Every day we pass the dam where the Swamp Harrier is nesting and I will wonder at the secret work of the female sitting on eggs and I’ll watch for their hatching as both the parents appear in the busy cycle of feeding them - frogs, fish, eels, ground birds, small birds, a rabbit if they are lucky. We’re now driving through paddocks where the lambs are old enough to leave their mothers and form great gangs, sometimes 50 or more will play on a dam wall, racing each other in a mad rush of joy. We will also pass the small corpses of those who didn’t stand up after they were born. In a few months the only sign of their brief lives will be a patch of grass little bit sweeter and higher than the rest of the paddock.

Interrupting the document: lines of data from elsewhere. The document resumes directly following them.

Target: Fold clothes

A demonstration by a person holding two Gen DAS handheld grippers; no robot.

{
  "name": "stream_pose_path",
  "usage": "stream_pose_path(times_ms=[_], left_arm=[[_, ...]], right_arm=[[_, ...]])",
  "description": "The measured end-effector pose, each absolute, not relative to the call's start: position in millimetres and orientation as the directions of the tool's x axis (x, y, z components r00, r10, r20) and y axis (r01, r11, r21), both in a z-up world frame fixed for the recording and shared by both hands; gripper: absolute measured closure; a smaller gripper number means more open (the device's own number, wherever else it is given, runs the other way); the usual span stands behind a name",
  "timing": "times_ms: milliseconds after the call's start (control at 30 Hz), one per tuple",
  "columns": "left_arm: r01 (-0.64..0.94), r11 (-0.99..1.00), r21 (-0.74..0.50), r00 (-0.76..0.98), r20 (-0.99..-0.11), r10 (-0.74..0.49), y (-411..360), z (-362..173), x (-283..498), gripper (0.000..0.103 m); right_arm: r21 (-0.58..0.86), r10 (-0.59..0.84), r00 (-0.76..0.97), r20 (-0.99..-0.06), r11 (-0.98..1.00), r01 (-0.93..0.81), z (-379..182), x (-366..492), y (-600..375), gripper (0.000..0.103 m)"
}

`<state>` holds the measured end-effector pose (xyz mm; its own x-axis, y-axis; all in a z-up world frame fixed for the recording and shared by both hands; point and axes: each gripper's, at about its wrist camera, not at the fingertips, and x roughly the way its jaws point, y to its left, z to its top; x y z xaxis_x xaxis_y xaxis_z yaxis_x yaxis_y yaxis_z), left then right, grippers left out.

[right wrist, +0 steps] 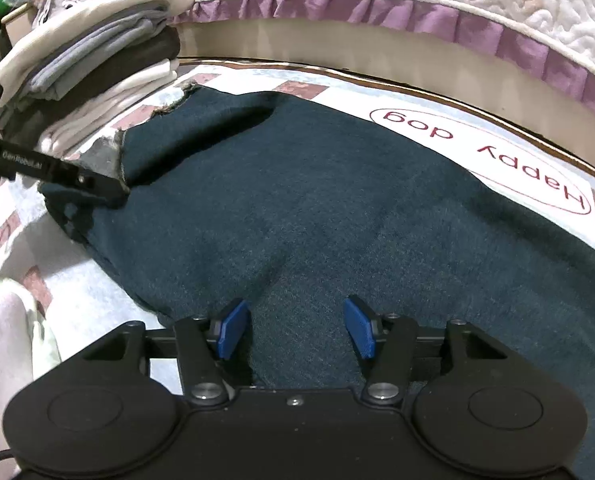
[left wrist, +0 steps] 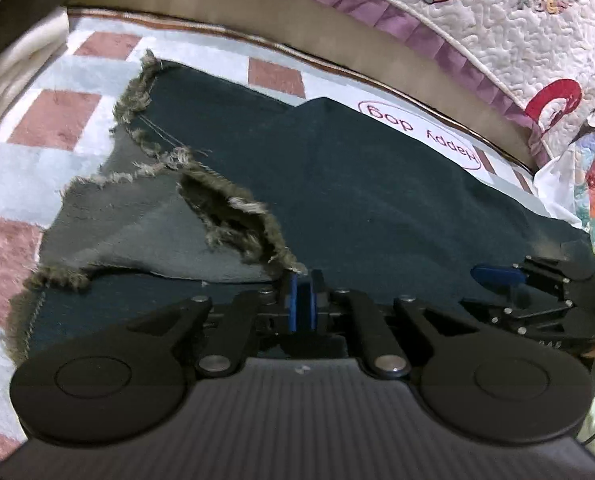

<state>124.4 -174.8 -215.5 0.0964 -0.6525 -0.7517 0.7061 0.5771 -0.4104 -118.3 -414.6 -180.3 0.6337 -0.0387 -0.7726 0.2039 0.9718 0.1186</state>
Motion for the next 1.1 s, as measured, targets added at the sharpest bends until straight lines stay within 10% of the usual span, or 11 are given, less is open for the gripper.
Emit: stream_pose_path(times_ms=[167, 300, 533, 633, 667, 733, 933, 1100], left_arm=[[0.693, 0.596, -0.406, 0.121, -0.749, -0.651, -171, -196, 131, 0.086], [0.596, 0.682, -0.424, 0.198, -0.745, -0.637, -154, -182, 143, 0.056], [0.364, 0.702, -0.613, 0.253, -0.66, -0.708, -140, -201, 176, 0.054], [0.305, 0.621, -0.722, 0.186, -0.594, -0.783, -163, -217, 195, 0.07], [0.286, 0.601, -0.746, 0.163, -0.581, -0.798, -173, -223, 201, 0.101], [0.276, 0.577, -0.768, 0.143, -0.561, -0.815, -192, -229, 211, 0.102], [0.705, 0.662, -0.256, 0.497, -0.488, -0.718, -216, -137, 187, 0.102], [0.689, 0.723, 0.049, 0.643, -0.502, -0.579, -244, -142, 200, 0.097]], right_arm=[[0.114, -0.055, 0.646, -0.762, 0.969, 0.217, -183, -123, -410, 0.042], [0.116, -0.052, 0.648, -0.76, 0.97, 0.214, -183, -123, -411, 0.041], [0.098, -0.057, 0.625, -0.779, 0.973, 0.21, -183, -119, -410, 0.041], [0.101, -0.058, 0.629, -0.775, 0.971, 0.214, -184, -120, -410, 0.041], [0.102, -0.059, 0.631, -0.773, 0.971, 0.216, -184, -121, -410, 0.041], [0.103, -0.06, 0.636, -0.769, 0.971, 0.216, -185, -122, -410, 0.041], [0.109, -0.036, 0.641, -0.767, 0.976, 0.186, -185, -130, -411, 0.038], [0.12, -0.018, 0.646, -0.764, 0.978, 0.169, -186, -133, -411, 0.035]])
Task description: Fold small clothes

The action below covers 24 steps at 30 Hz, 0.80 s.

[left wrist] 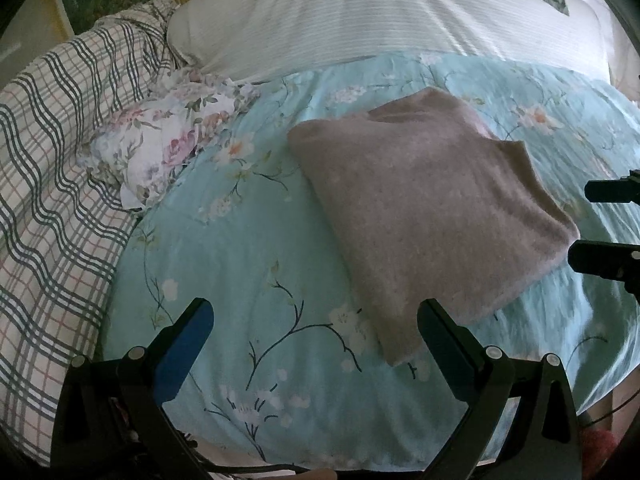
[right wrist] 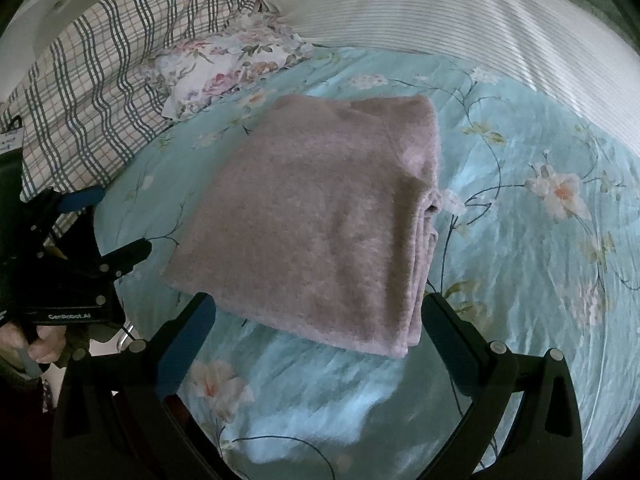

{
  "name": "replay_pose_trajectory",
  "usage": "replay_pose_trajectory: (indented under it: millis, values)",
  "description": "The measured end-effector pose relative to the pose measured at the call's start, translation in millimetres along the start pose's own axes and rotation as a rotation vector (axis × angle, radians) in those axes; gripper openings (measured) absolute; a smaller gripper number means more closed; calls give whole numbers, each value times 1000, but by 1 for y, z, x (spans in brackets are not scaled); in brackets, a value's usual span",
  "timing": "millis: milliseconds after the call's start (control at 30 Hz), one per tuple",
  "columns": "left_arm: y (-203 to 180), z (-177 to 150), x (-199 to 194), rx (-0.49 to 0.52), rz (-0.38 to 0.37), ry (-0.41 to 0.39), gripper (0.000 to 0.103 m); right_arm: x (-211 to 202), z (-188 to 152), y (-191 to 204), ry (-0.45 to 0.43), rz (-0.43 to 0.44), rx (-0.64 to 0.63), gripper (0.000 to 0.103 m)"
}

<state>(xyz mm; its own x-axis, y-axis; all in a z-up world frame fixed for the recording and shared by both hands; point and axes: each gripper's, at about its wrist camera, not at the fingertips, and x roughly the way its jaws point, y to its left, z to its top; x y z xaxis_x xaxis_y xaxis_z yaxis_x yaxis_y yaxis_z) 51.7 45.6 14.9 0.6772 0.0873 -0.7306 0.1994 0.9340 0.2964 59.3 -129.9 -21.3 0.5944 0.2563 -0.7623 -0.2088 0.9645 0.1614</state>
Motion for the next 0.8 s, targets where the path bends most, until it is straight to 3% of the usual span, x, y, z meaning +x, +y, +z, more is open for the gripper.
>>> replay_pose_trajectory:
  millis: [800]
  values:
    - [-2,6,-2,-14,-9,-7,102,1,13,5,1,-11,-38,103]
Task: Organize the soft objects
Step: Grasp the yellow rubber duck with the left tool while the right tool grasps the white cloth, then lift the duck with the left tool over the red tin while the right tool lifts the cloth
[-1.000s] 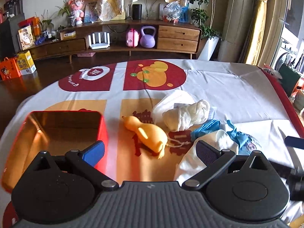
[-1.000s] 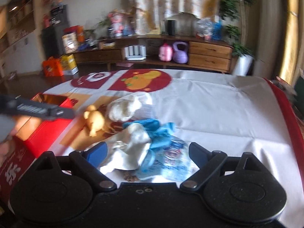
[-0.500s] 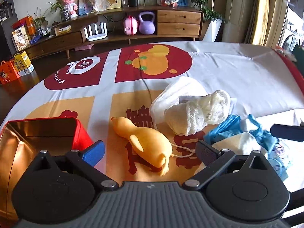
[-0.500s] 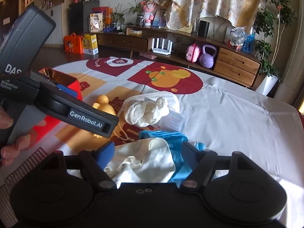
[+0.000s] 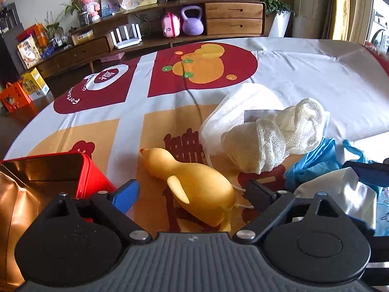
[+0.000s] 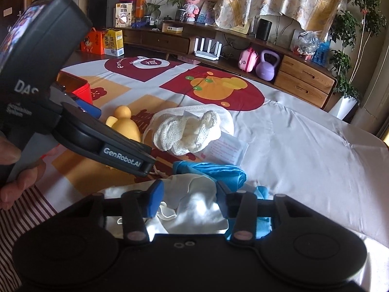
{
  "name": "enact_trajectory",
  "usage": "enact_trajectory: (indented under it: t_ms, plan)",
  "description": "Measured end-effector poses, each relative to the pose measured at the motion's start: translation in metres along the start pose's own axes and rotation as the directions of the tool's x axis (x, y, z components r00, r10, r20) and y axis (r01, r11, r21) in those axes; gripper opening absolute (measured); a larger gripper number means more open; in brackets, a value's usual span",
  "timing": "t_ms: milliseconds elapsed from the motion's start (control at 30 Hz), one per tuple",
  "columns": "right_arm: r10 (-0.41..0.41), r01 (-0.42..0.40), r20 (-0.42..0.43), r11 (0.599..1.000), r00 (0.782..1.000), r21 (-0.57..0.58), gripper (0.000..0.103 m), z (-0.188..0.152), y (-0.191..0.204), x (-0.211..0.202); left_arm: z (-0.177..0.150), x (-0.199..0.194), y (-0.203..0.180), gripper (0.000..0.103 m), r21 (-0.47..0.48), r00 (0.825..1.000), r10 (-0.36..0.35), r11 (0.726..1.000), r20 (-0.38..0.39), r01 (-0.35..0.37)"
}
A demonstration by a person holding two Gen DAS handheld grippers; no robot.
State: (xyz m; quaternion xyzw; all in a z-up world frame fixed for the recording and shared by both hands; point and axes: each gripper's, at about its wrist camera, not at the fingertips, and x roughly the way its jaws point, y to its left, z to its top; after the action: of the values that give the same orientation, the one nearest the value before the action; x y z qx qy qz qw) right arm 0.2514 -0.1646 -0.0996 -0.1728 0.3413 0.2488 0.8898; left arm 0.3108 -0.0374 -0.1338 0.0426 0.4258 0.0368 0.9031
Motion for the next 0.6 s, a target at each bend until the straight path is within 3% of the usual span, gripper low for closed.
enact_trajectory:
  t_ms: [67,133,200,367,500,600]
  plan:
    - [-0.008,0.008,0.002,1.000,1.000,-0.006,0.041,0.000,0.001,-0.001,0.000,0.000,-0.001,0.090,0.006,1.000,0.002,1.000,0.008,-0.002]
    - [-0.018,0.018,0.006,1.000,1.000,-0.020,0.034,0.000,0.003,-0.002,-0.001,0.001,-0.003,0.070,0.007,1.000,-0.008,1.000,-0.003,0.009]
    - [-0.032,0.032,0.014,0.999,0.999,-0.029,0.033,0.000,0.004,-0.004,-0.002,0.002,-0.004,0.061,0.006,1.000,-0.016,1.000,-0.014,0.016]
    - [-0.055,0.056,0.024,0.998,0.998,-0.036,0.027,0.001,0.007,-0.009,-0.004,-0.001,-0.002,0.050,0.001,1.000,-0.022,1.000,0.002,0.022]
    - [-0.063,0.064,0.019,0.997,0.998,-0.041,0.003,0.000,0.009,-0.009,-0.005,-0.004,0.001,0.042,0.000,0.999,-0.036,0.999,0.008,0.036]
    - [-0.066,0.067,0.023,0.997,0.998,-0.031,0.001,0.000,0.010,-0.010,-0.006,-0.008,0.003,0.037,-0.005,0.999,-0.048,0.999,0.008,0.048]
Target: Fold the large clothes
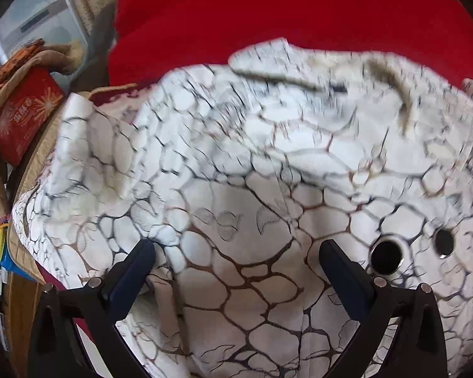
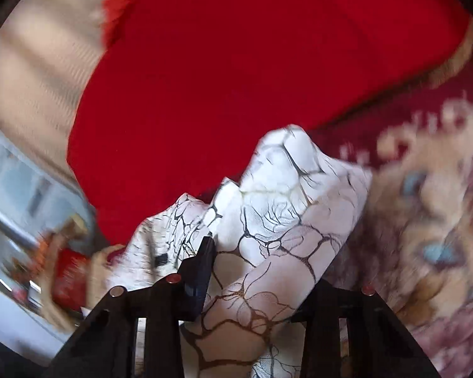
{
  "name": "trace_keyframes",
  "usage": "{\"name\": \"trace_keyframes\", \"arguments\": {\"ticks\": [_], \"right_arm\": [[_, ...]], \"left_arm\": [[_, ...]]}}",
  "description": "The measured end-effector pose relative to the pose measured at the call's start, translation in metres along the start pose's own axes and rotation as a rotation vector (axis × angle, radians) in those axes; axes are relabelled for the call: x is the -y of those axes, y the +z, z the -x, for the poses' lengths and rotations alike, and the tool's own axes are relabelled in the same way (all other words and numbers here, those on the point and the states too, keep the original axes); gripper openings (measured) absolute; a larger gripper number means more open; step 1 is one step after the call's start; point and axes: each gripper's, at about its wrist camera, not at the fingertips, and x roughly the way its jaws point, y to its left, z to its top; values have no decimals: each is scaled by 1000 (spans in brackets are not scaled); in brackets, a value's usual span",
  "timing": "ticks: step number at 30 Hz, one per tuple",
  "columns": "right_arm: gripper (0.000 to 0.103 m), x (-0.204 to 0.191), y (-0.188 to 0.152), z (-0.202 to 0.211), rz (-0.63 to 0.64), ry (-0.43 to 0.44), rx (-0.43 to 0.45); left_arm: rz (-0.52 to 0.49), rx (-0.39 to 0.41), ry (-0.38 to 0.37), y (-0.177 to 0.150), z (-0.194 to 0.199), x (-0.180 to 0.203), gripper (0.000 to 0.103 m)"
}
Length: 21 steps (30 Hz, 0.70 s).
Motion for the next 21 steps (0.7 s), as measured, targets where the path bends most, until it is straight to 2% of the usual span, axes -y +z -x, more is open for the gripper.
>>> {"name": "trace_keyframes", "arguments": {"ticks": [2, 5, 7, 10, 11, 13, 14, 17, 18, 21], "right_arm": [[39, -24, -10, 7, 101, -6, 54], [39, -57, -26, 12, 219, 45, 88], [39, -77, -37, 14, 287, 65, 102], [42, -101, -65, 13, 393, 87, 105], [44, -108, -73, 11, 425, 98, 97], [56, -120, -86, 9, 482, 118, 69], [69, -125, -92, 7, 507, 130, 43], [72, -124, -104, 12, 540, 166, 6], [75, -123, -105, 15, 544, 191, -13], [75, -117, -108, 22, 535, 294, -88]], "left_arm": [[33, 59, -8, 1, 17, -10, 103], [111, 145, -19, 3, 39, -31, 103], [162, 172, -26, 5, 45, -44, 103], [215, 171, -48, 8, 38, -61, 103], [229, 170, -52, 7, 38, -65, 103], [248, 177, -81, 5, 38, -71, 103], [254, 183, -96, 6, 38, -72, 103], [268, 214, -166, 8, 42, -72, 103], [271, 221, -190, 10, 43, -71, 103], [283, 242, -226, 16, 46, -64, 103]]}}
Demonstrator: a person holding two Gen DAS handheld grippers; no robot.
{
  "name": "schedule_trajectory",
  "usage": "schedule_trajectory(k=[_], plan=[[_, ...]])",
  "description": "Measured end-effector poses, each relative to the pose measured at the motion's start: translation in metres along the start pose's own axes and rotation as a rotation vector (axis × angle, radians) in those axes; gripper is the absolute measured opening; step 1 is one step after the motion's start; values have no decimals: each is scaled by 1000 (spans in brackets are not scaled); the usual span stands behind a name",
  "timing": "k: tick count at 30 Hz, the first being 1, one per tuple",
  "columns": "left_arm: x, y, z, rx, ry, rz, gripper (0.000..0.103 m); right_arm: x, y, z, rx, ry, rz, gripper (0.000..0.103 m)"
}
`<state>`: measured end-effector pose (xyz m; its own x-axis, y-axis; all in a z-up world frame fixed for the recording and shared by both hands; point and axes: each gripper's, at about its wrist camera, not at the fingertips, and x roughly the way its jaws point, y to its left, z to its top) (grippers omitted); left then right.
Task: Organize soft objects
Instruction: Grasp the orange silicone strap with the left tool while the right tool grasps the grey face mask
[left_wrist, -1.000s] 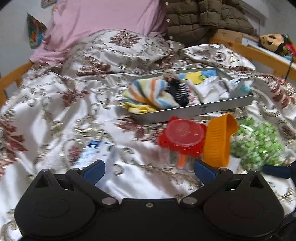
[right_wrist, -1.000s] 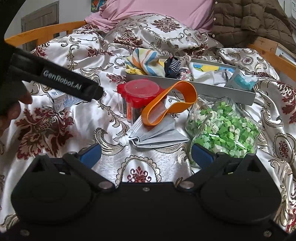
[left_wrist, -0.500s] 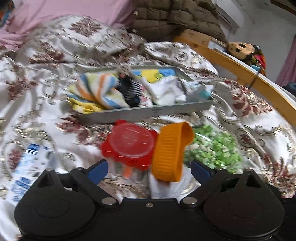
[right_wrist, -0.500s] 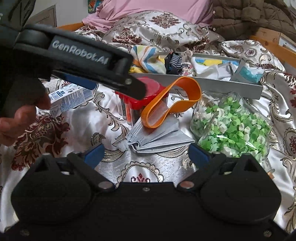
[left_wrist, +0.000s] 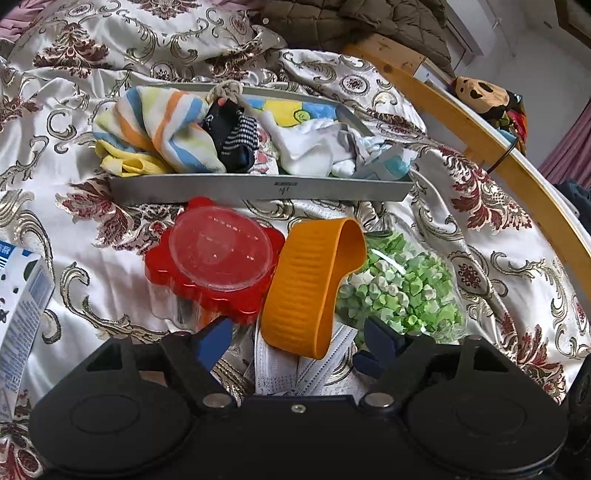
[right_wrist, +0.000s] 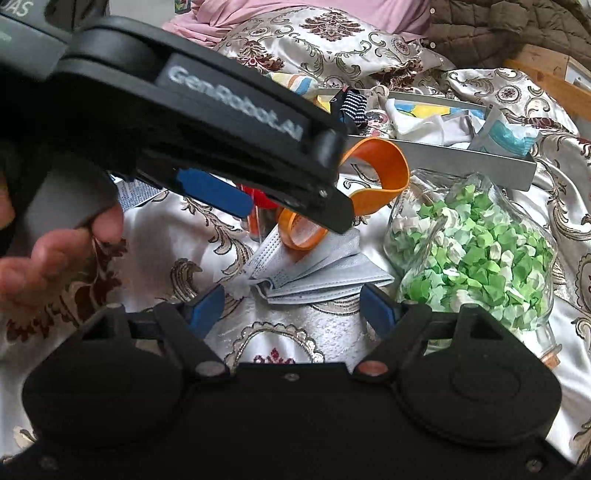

Strange as it seems, these patches give me hope.
Reading
This essay by Vivian Gornick Put the Diamonds On: notes on humiliation had me lingering over my coffee on Saturday morning. Susan Songtag on meeting Thomas Mann. I’m loving Richard Powers new novel Bewilderment and Debra Gwarney’s I am a Stranger Here Myself deserves its own post. If you love a mix of history and memoir then this book will be right up your alley. I tore through Helen Garner’s latest Lockdown Diary in The Monthly and cannot wait for the next installment of her diaries - especially as there are advance copies being flashed all over the place. Jennifer Down’s Bodies of Light arrived yesterday, but I suspect if I open it then all other reading will stop until its finished.
Listening
I’m in a bit of a podcast slump with only Our Ads (he interviewed Colson Whitehead this week and it was fabulous) capable of pulling me out of it. But I did listen to Jonathan Goldstein’s Heavyweight with the bloke who wrote that famous YA novel, John Green something about the stars - which I have never read…there was a movie…anyway he tells Jonathon about a moment in his life where he realises he cannot be a priest. It was quite powerful.
Writing
I am a little written out. I need a couple of reading days to recharge….maybe I’ll get them next week. I have an article due to Country Style, it’s going to be on the tradition of the school bus and another to Graziher.
Have a great week mx
Emily Dickinson The Gorgeous Nothings, New Directions, New York, 2013
This Short Life
Nature is a cruel, hard bastard. I have spoken to friends who will not take the COVID vaccine. To explain this position, they often cite some version of, "My body, and in particular, my immune system is naturally equipped to deal with viruses. I don't want to put anything unnatural or 'chemical' in my body." I wish they could read your posts and understand how beauty and cruelty coexist in nature. And how hard we work when we stand in the space where those forces collide, valiantly wrestling to tip the odds, ever so slightly, in beauty's favour.